Tuesday, 23 June 2009

  • Now I Know My Son's a Male...

    As the three of us were waiting in the doctor's office for 13 to have her swimmer's ear checked (I always diagnose before they're seen and 99% of the time I'm right) I was trying to pass the time in clever fashion.  Eight year old boys get bored very very quickly.

    ME: "If you were a rock where would you want to live?"

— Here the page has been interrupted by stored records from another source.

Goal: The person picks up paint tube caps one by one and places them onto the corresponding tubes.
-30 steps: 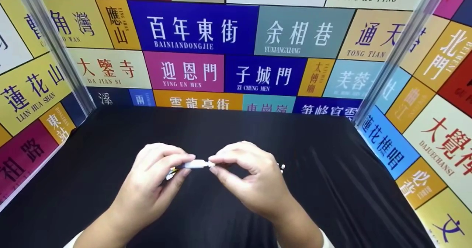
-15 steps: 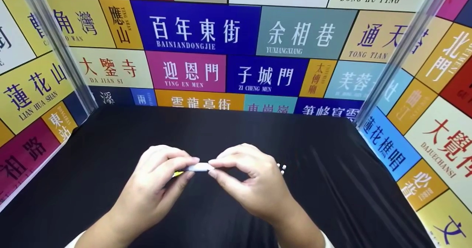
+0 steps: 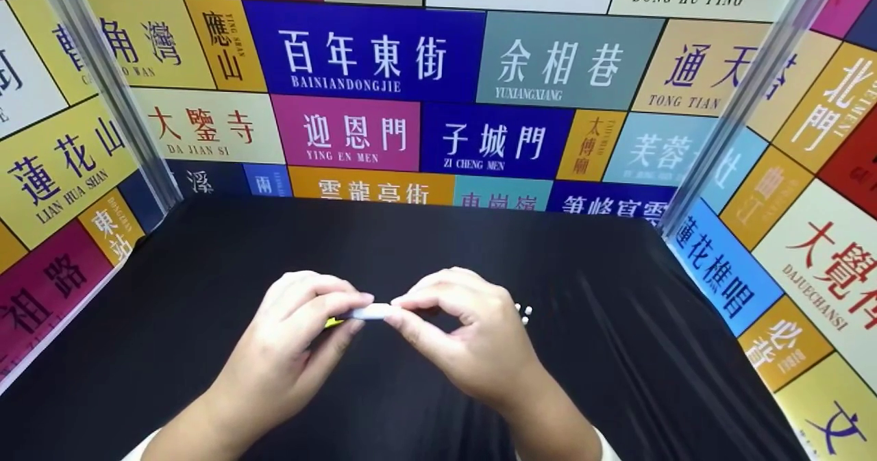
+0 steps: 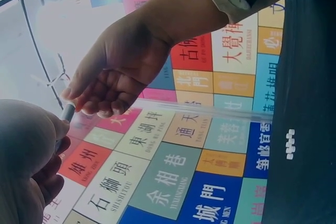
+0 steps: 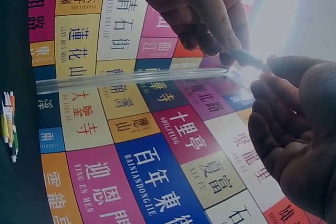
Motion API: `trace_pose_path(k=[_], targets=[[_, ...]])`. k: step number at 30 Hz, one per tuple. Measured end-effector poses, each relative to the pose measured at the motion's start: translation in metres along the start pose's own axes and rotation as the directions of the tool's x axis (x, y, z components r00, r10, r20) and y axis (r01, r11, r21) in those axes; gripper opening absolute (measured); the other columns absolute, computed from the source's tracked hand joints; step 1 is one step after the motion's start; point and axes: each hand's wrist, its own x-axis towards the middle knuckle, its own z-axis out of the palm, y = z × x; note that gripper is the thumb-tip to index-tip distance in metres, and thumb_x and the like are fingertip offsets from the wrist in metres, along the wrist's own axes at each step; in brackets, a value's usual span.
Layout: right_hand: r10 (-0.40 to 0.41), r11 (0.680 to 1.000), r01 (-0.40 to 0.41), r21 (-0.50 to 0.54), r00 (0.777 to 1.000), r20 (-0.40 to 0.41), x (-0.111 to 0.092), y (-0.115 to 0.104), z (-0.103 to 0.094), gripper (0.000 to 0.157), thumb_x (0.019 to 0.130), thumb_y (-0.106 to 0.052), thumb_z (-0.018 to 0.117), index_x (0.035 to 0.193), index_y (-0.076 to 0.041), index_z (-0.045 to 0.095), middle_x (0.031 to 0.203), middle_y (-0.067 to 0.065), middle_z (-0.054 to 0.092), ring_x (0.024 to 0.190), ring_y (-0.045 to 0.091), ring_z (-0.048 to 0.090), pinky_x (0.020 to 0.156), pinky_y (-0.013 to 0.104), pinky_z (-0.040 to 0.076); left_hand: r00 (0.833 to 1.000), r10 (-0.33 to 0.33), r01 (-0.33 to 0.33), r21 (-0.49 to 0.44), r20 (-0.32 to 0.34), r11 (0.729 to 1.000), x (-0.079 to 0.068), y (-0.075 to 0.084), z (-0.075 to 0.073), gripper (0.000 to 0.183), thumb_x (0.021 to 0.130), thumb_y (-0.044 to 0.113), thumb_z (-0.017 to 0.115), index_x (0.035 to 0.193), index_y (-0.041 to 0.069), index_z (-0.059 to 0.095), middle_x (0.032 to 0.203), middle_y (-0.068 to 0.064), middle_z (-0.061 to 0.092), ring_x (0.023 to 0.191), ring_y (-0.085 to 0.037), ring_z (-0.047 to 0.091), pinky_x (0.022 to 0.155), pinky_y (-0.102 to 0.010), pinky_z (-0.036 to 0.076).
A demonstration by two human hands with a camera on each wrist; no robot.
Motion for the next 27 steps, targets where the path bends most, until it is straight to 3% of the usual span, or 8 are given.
trace_pose_path(k=[13,18,23,27], targets=[[0.045,0.998,-0.045,-0.034,0.999,0.001,-0.0002,0.0004,0.0017,0.030,0.074,0.015,0.085,0.088,-0.012,0.082,0.083,0.003,0.076,0.078,0.011,0.069,0.074,0.020,0.056,0.999,-0.032,0.032,-0.012,0.039,0.999,-0.0012,-0.0006,0.0008,0.024,0.101,0.025,0.075,0.123,0.016,0.075,0.116,0.002,0.073,0.111,-0.018,0.064,0.101,-0.032,0.051],[0.046,0.999,-0.046,0.005,0.999,-0.012,-0.0004,0.0012,0.0003,0.028,0.080,0.013,0.081,0.103,-0.002,0.081,0.092,0.007,0.078,0.084,0.011,0.070,0.077,0.019,0.056,0.997,-0.062,0.064,-0.029,0.055,0.998,-0.0018,-0.0005,0.0009,0.025,0.101,0.025,0.075,0.125,0.017,0.075,0.118,0.002,0.072,0.113,-0.017,0.063,0.101,-0.032,0.051],[-0.037,0.980,0.042,0.194,0.999,-0.031,0.0026,-0.0002,-0.0002,0.033,0.080,0.019,0.074,0.112,0.013,0.074,0.102,0.016,0.076,0.095,0.018,0.070,0.090,0.022,0.058,0.995,-0.077,0.080,-0.047,0.055,0.996,-0.0018,-0.0006,0.0005,0.026,0.101,0.024,0.076,0.125,0.018,0.074,0.118,0.003,0.072,0.113,-0.017,0.063,0.101,-0.033,0.051],[-0.153,0.967,0.154,0.205,0.988,-0.022,0.0086,-0.0042,0.0022,0.024,0.080,0.018,0.077,0.102,0.011,0.077,0.100,0.018,0.074,0.097,0.022,0.069,0.093,0.024,0.057,0.997,-0.070,0.072,-0.049,0.038,0.996,-0.0015,-0.0014,0.0010,0.024,0.101,0.023,0.075,0.125,0.017,0.074,0.117,0.003,0.071,0.112,-0.017,0.063,0.100,-0.032,0.051]])
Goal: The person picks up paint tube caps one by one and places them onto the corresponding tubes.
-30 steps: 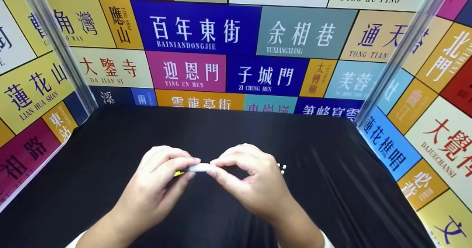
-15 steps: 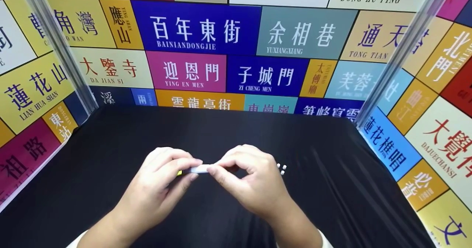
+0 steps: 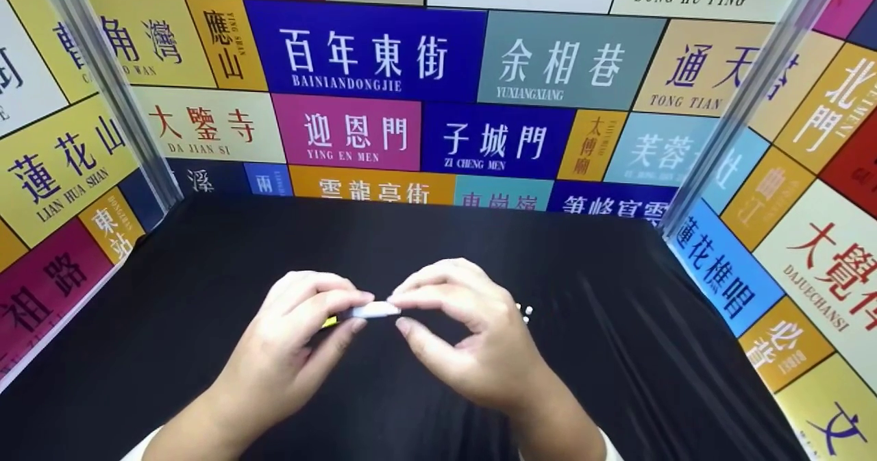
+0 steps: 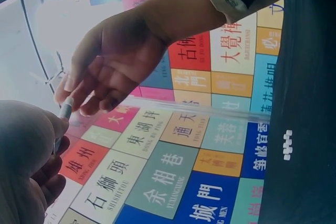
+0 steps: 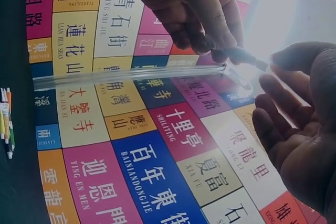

    You could almost see their cheeks pull as I snagged their attention.  Both sprouted amused grins on their faces at such a preposterous inquiry.

    8: "hehe.  What do you mean?"

    ME:  "Well remember when we were having that picnic in the mountains last summer with ____ and ____ and ____ and we all got in the river and started jumping from rock to rock trying unsuccessfully not to get wet?"

    8 and 13:  "yeah?"

    ME:  "That's where I'd like to live if I were a rock."

    From there the conversation progressed about the pros and cons of rock life in different locales.  When we exhausted all things rocky my son changed the topic.

    8:  "(wearing a guilty grin) Know where I'd want to live if I were a shell?"

    ME:  "No. Where?"

    8:  "On a mermaid's bra."

    13:  "(trying not to laugh) You're gross!"

    But I couldn't help myself.  I laughed.  We all laughed.  On a mermaid's bra!  What a card!

    It's official, my son is a male.  Lordy help me!